- **TASK BRIEF**: Retyping the data exactly is the task. Include every line.
** THE DATA follows **
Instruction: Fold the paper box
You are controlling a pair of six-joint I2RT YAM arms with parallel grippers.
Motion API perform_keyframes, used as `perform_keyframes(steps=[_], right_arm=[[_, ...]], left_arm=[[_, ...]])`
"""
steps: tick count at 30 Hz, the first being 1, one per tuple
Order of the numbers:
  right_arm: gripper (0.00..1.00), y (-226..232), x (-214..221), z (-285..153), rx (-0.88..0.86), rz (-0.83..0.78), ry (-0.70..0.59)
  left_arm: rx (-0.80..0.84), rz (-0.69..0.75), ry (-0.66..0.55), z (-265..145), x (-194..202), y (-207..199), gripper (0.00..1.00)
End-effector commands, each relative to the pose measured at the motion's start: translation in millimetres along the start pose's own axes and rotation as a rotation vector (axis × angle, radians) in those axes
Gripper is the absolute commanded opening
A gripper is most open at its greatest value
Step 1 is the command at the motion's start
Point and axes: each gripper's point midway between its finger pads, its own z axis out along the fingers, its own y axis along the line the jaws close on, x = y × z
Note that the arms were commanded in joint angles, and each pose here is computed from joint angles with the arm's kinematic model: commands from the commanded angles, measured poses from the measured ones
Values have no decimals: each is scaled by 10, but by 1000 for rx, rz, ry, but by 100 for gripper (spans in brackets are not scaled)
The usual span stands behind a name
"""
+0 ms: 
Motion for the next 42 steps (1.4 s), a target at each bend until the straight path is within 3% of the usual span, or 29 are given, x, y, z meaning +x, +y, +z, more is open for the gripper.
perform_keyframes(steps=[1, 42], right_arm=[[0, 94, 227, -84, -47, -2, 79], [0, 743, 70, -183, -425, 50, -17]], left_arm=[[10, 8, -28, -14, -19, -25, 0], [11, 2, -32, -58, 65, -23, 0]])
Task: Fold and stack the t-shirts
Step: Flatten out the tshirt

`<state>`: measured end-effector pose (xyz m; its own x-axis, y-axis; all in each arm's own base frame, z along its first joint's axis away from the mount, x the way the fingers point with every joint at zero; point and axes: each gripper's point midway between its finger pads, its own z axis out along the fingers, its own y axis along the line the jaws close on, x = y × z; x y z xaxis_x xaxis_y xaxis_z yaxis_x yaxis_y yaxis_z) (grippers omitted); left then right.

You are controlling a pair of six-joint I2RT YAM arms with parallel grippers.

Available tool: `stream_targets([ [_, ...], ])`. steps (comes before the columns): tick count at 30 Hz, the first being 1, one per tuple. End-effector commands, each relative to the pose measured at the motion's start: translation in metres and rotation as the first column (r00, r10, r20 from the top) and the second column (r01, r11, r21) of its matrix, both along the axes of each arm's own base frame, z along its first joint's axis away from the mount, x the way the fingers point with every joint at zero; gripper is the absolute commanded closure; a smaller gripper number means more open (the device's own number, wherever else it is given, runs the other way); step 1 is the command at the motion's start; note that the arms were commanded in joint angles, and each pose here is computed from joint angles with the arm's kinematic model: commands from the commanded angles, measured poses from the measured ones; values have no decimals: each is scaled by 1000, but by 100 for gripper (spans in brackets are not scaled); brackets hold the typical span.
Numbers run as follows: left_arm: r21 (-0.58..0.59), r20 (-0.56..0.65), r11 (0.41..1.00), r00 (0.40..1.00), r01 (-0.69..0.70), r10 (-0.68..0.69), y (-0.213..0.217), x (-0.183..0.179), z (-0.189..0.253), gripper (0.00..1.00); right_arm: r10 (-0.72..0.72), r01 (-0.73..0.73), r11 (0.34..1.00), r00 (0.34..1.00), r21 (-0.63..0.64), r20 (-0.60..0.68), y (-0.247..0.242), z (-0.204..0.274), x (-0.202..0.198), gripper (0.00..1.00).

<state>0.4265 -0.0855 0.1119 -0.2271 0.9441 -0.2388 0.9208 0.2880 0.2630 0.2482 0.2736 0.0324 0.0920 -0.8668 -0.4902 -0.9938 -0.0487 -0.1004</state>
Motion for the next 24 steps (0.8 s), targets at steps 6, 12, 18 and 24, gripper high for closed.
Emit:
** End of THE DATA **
- **OUTPUT FOR THIS EXERCISE**:
Instruction: Fold the paper box
You are controlling a pair of six-joint I2RT YAM arms with parallel grippers.
Motion API perform_keyframes, used as `perform_keyframes(steps=[_], right_arm=[[_, ...]], left_arm=[[_, ...]])`
"""
steps: tick count at 30 Hz, the first being 1, one per tuple
Order of the numbers:
  right_arm: gripper (0.00..1.00), y (-226..232), x (-214..221), z (-285..153), rx (-0.88..0.86), rz (-0.83..0.78), ry (-0.70..0.59)
  left_arm: rx (-0.80..0.84), rz (-0.69..0.75), ry (-0.66..0.55), z (-265..145), x (-194..202), y (-207..199), gripper (0.00..1.00)
End-effector commands, each relative to the pose measured at the motion's start: translation in millimetres along the start pose's own axes and rotation as a rotation vector (axis × angle, radians) in those axes
Gripper is the absolute commanded opening
A gripper is most open at its greatest value
Step 1 is the command at the motion's start
Point and axes: each gripper's point midway between its finger pads, its own z axis out along the fingers, its own y axis along the line the jaws close on, x = y × z
Note that the arms were commanded in joint angles, and each pose here is computed from joint angles with the arm's kinematic model: commands from the commanded angles, measured poses from the measured ones
Values have no decimals: each is scaled by 10, but by 1000 for rx, rz, ry, but by 100 for gripper (spans in brackets are not scaled)
The usual span stands behind a name
"""
+0 ms: 
Motion for the next 42 steps (1.4 s), a target at each bend until the straight path is within 3% of the usual span, or 29 are given, x, y, z meaning +x, +y, +z, more is open for the gripper.
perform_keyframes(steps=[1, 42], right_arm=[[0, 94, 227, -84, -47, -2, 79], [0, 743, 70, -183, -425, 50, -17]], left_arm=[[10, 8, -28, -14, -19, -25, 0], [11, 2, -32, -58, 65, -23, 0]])
Task: Fold and stack the t-shirts
Step: Flatten out the tshirt

`<state>`: measured end-effector pose (xyz m; its own x-axis, y-axis; all in each arm's own base frame, z along its first joint's axis away from the mount, x the way the fingers point with every joint at zero; point and axes: each gripper's point midway between its finger pads, its own z axis out along the fingers, its own y axis along the line the jaws close on, x = y × z; x y z xaxis_x xaxis_y xaxis_z yaxis_x yaxis_y yaxis_z) (grippers omitted); left then right.

You are controlling a pair of six-joint I2RT YAM arms with parallel grippers.

Available tool: `stream_targets([ [_, ...], ])`. steps (comes before the columns): tick count at 30 Hz, the first being 1, one per tuple. End-effector commands, each relative to the pose measured at the motion's start: translation in metres and rotation as the first column (r00, r10, r20 from the top) and the second column (r01, r11, r21) of its matrix, both along the axes of each arm's own base frame, z along its first joint's axis away from the mount, x the way the fingers point with every joint at zero; gripper is the absolute commanded closure; a smaller gripper number means more open (the device's own number, wherever else it is given, runs the other way); step 1 is the command at the motion's start; note that the arms were commanded in joint angles, and each pose here is computed from joint angles with the arm's kinematic model: commands from the commanded angles, measured poses from the measured ones; values have no decimals: each is scaled by 1000, but by 100 for gripper (spans in brackets are not scaled); brackets hold the typical span.
Numbers run as follows: left_arm: r21 (-0.58..0.59), r20 (-0.56..0.65), r11 (0.41..1.00), r00 (0.40..1.00), r01 (-0.69..0.70), r10 (-0.68..0.69), y (-0.213..0.217), x (-0.183..0.179), z (-0.189..0.253), gripper (0.00..1.00); right_arm: r10 (-0.72..0.72), r01 (-0.73..0.73), r11 (0.34..1.00), r00 (0.34..1.00), r21 (-0.63..0.64), r20 (-0.60..0.68), y (-0.247..0.242), z (-0.204..0.274), x (-0.202..0.198), gripper (0.00..1.00).

<state>0.4265 -0.0855 0.1119 -0.2271 0.9441 -0.2388 0.9208 0.2880 0.2630 0.2482 0.2736 0.0324 0.0920 -0.8668 -0.4902 -0.9938 -0.0487 -0.1004</state>
Motion for the next 24 steps (0.8 s), targets at steps 6, 12, 18 and 24, gripper high for closed.
Emit:

The answer has nothing more to it.